I sat lightly on the side of his bed and he stirred, moaning softly. I again brushed his forehead easing his pain, giving him a fuller rest, a more peaceful rest. It was the least I could do for him. He deserved so much more.
This time he moaned with contentment and that moan took me back to those lovely nights on the Joe Henry, slowly making our way down the river, nestled in each other’s arms. We made love three, sometimes four times a day and spent the rest of the time talking and laughing and just being with each other, as if every moment was the most precious moment we had.
During those wonderful talks I had immediately wanted to tell him of my true nature, but didn’t. The very desire to tell him surprised me. In all the years it had not happened before. So I only told him of the twenty years in St. Louis, letting him think that was where I had been raised. As the years together went by that lie became as truth between us and he never questioned me on it.
He was born in San Francisco and wanted to return there where his family had property and some wealth. I told him I was alone in the world, as was the true case, just drifting and looking for a new home. He seemed to admire that about me. But he also knew I was free to move where he wanted.
I wanted him to know that.
The day before we were to dock in Vicksburg, I mention
ed to him that I wished the boat would slow down so that our time together would last. The days and nights since meeting him had been truly magical, and in my life that was a very rare occurrence.
He had again laughed at my thought, but in a good way.
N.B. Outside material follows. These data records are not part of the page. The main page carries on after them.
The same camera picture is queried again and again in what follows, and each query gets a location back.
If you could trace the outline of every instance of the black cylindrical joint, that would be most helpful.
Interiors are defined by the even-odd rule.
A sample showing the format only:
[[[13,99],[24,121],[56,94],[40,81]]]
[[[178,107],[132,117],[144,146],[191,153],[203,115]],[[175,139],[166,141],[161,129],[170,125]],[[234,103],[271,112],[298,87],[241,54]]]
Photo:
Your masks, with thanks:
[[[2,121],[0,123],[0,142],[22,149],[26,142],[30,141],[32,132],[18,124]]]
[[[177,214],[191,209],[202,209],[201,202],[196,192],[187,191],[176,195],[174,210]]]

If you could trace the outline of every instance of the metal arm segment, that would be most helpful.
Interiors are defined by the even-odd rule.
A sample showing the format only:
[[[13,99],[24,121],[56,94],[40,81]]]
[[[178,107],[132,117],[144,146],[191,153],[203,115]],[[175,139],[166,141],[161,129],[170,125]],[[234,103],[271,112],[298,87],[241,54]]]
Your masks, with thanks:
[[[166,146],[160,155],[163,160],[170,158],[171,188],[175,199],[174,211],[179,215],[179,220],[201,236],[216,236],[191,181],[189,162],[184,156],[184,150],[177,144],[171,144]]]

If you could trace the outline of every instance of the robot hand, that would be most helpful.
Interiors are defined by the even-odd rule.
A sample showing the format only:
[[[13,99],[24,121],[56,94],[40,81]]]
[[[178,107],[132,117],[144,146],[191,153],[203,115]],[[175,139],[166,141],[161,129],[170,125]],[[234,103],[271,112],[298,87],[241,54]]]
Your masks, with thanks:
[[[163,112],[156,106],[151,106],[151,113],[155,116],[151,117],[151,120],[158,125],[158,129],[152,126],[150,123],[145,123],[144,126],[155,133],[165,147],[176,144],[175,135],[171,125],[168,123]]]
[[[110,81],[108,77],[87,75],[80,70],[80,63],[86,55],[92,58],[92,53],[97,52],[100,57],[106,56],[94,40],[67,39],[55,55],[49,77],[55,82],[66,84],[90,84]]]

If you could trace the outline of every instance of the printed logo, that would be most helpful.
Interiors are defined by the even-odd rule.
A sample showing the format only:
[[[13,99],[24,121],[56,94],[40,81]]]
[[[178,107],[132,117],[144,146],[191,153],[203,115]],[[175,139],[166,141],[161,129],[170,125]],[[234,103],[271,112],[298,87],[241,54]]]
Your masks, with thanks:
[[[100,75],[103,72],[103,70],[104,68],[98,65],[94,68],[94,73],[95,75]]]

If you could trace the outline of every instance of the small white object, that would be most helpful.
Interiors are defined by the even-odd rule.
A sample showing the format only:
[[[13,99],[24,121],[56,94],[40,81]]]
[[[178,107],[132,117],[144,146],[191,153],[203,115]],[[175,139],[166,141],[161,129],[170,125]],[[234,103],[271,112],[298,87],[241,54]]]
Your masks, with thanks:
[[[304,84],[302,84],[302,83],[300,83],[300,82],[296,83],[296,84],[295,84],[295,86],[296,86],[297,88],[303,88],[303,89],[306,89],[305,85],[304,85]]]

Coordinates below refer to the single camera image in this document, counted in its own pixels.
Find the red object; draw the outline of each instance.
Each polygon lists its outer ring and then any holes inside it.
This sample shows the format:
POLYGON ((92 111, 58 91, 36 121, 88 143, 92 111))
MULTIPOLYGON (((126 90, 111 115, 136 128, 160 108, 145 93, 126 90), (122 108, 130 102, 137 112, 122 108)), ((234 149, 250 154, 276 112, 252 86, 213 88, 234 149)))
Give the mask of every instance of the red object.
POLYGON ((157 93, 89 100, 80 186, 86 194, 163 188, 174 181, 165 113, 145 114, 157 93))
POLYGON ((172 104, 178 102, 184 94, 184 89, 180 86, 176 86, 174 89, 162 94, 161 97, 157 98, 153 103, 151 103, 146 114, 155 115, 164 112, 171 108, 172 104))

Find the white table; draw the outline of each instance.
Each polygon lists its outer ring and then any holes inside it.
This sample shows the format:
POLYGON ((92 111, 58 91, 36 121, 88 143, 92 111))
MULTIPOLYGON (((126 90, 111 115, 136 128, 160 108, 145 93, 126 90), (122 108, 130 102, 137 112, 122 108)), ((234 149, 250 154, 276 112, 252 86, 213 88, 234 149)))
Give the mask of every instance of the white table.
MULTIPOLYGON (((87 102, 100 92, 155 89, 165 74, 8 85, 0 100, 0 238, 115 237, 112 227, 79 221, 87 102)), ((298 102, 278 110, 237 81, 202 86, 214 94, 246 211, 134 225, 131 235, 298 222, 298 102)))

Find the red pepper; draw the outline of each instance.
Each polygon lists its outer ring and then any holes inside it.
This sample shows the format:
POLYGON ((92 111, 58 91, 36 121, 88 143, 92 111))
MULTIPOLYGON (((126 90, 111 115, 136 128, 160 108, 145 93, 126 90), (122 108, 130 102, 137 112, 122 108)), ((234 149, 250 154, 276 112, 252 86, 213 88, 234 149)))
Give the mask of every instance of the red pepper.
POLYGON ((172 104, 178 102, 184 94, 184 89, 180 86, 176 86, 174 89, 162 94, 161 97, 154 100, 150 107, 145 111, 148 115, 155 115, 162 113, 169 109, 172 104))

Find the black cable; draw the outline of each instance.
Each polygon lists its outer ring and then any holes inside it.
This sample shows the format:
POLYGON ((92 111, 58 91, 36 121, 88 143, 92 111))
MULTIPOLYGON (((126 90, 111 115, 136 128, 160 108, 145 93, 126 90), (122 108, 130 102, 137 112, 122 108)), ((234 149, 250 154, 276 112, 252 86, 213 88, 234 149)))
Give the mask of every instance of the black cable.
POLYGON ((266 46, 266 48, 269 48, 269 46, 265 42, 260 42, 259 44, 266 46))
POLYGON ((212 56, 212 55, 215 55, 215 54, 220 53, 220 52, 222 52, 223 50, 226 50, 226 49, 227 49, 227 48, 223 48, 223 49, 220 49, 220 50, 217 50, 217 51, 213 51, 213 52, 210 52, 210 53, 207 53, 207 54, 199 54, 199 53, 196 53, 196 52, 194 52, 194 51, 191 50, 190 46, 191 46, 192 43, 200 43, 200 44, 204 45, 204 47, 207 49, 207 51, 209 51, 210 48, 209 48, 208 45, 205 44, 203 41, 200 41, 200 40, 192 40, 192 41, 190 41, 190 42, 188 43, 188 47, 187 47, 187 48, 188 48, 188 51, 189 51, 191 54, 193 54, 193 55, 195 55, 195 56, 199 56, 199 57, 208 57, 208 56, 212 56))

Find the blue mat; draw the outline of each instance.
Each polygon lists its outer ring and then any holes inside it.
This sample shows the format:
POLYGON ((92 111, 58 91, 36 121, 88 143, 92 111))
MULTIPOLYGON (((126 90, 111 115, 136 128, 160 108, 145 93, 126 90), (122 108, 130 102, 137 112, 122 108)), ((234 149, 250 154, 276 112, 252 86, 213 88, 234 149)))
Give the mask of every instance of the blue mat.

Then he hugged me. “We will be together for a long time,” he had said, “but I will return in a moment.”
With that he dressed and abruptly left the cabin, leaving me surrounded by his things and his wonderful life-odor. After a short time he returned, smiling, standing over me, casting his shadow across my naked form. “Your wish is granted,” he had said. “The boat has slowed.”
I didn’t know how he had managed it, and never really asked what it had cost him. But somehow he had managed to delay the boat getting into Vicksburg by an extra day. A long wonderful extra day that turned into a wonderful marriage.
From that day forward I called him my Slowboat Man and he never seemed to tire of it.
FOUR
“Beautiful evening, isn’t it?” he said hoarsely from the bed beside me. His words yanked me from the past and back to the smell of death and antiseptic in the small nursing home room. Johnny was smiling up at me, lightly, his sunken eyes still full of the light and the mischief that I had loved so much.
“It is now,” I said, stroking him, soothing him.
He started to laugh, but instead coughed and I soothed him with a touch again.
He blinked a few times, focusing on me, staring at me, touching my arm. “You are as beautiful as I remembered,” he said, his voice clearing as he used it, gaining more and more power. “I’ve missed you.”
“I’ve missed you, too,” I somehow managed to say. I could feel his weak grip on my arm.
He smiled and then his eyes closed.
I touched his forehead and again he was dozing. I sat on the bed beside him and thought back to that last time I had sat beside him on our marriage bed, almost thirty years earlier.